The goal of this project is just to display that you’ve gotten used to working with the data and that you are on track to create your prediction algorithm. Please submit a report on R Pubs (http://rpubs.com/) that explains your exploratory analysis and your goals for the eventual app and algorithm.
English Repository Files
blogs_size <- file.size(blogs_file) / (2^20)
news_size <- file.size(news_file) / (2^20)
twitter_size <- file.size(twitter_file) / (2^20)
#blogs_size
paste(blogs_size, "MB")
## [1] "200.424207687378 MB"
#news_size
paste(news_size, "MB")
## [1] "196.277512550354 MB"
#twitter_size
paste(twitter_size, "MB")
## [1] "159.364068984985 MB"
Read the data files into dataframes
blogs <- readLines(blogs_file, skipNul = TRUE)
news <- readLines(news_file, skipNul = TRUE)
twitter <- readLines(twitter_file, skipNul = TRUE)
blogs_lines <- length(blogs)
news_lines <- length(news)
twitter_lines <- length(twitter)
total_lines <- blogs_lines + news_lines + twitter_lines
blogs_nchar <- nchar(blogs)
news_nchar <- nchar(news)
twitter_nchar <- nchar(twitter)
boxplot(blogs_nchar, news_nchar, twitter_nchar, log = "y",
names = c("blogs", "news", "twitter"),
ylab = "log(Number of Characters)", xlab = "File Name")
title("Comparing Distributions of Chracters per Line")
blogs_nchar_sum <- sum(blogs_nchar)
news_nchar_sum <- sum(news_nchar)
twitter_nchar_sum <- sum(twitter_nchar)
blogs_words <- wordcount(blogs, sep = " ")
news_words <- wordcount(news, sep = " ")
twitter_words <- wordcount(news, sep = " ")
repo_summary <- data.frame(f_names = c("blogs", "news", "twitter"),
f_size = c(blogs_size, news_size, twitter_size),
f_lines = c(blogs_lines, news_lines, twitter_lines),
n_char = c(blogs_nchar_sum, news_nchar_sum, twitter_nchar_sum),
n_words = c(blogs_words, news_words, twitter_words))
repo_summary <- repo_summary %>% mutate(pct_n_char = round(n_char/sum(n_char), 2))
repo_summary <- repo_summary %>% mutate(pct_lines = round(f_lines/sum(f_lines), 2))
repo_summary <- repo_summary %>% mutate(pct_words = round(n_words/sum(n_words), 2))
kable(repo_summary)
| f_names | f_size | f_lines | n_char | n_words | pct_n_char | pct_lines | pct_words |
|---|---|---|---|---|---|---|---|
| blogs | 200.4242 | 899288 | 206824505 | 37334131 | 0.36 | 0.21 | 0.35 |
| news | 196.2775 | 1010242 | 203223159 | 34372530 | 0.36 | 0.24 | 0.32 |
| 159.3641 | 2360148 | 162096241 | 34372530 | 0.28 | 0.55 | 0.32 |
Calculate sample sizes in terms of lines
sample_pct = 0.05
set.seed(1001)
blogs_size <- blogs_lines * sample_pct
news_size <- news_lines * sample_pct
twitter_size <- twitter_lines * sample_pct
blogs_sample <- sample(blogs, blogs_size)
news_sample <- sample(news, news_size)
twitter_sample <- sample(twitter, twitter_size)
repo_sample <- c(blogs_sample, news_sample, twitter_sample)
writeLines(repo_sample, "~/Desktop/Capstone/data/final/en_US/en_US.repo_sample.txt")
saveRDS(repo_sample, file = "~/Desktop/Capstone/data/final/en_US/repo_sample.rds" )
clean_sample <- Corpus(VectorSource(repo_sample))
print(as.character(clean_sample[[1]]))
## [1] "***As many of you have pointed out, you don't need to spend $20 on ONE diaper.
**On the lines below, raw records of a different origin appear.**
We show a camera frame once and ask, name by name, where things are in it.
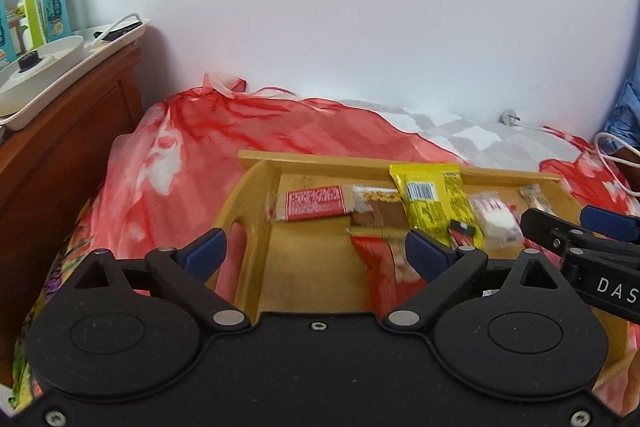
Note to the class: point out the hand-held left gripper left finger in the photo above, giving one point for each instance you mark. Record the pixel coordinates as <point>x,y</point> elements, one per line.
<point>206,252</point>

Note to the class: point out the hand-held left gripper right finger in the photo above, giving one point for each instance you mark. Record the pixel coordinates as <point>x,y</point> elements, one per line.
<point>427,254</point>

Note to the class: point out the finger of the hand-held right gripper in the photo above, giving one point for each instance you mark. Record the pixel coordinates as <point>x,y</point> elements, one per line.
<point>550,227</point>
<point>610,223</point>

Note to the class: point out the small beige candy packet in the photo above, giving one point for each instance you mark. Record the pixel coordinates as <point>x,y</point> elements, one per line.
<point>536,197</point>

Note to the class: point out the long red snack stick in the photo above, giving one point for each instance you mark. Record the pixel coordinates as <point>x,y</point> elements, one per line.
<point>461,234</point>

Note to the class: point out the yellow snack packet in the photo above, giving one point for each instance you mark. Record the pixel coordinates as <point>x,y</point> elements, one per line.
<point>435,207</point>

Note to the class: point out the red nut snack packet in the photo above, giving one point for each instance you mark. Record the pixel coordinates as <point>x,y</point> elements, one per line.
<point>380,267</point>

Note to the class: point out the pink clear wrapper snack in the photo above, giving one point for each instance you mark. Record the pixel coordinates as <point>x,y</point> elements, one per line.
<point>497,219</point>

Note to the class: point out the brown chocolate bar packet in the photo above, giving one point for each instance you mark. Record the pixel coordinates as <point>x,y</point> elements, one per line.
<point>377,207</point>

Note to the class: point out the bamboo serving tray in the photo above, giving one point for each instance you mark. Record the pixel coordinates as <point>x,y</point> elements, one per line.
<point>310,257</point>

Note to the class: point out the red label snack bar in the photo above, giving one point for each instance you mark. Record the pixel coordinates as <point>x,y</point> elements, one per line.
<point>312,203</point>

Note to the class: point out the red floral scarf cloth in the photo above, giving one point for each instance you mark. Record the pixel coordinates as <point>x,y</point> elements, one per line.
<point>200,157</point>

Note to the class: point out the blue plaid cloth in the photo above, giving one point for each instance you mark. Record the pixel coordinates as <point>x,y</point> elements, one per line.
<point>625,117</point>

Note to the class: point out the grey white bedsheet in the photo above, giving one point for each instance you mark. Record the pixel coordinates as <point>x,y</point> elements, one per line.
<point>480,137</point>

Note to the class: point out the brown wooden nightstand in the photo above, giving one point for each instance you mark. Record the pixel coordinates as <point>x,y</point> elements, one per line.
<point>55,157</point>

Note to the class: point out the white plastic tray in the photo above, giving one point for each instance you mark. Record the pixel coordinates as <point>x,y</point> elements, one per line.
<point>100,54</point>

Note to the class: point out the small black object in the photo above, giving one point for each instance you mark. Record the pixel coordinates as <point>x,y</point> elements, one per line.
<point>28,62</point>

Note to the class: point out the white wall plug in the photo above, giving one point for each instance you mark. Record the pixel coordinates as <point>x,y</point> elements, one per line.
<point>510,117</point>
You can buy a dozen prefolds and 3 covers for under $50...and that would be enough diapers to get you through an entire day."
removeURL <- function(x) gsub("http[^[:space:]]*", "", x)
clean_sample <- tm_map(clean_sample, content_transformer(removeURL))
## Warning in tm_map.SimpleCorpus(clean_sample, content_transformer(removeURL)):
## transformation drops documents
removeNumPunct <- function(x) gsub("[^[:alpha:][:space:]]*", "", x)
clean_sample <- tm_map(clean_sample, content_transformer(removeNumPunct))
## Warning in tm_map.SimpleCorpus(clean_sample,
## content_transformer(removeNumPunct)): transformation drops documents
clean_sample <- tm_map(clean_sample, content_transformer(tolower))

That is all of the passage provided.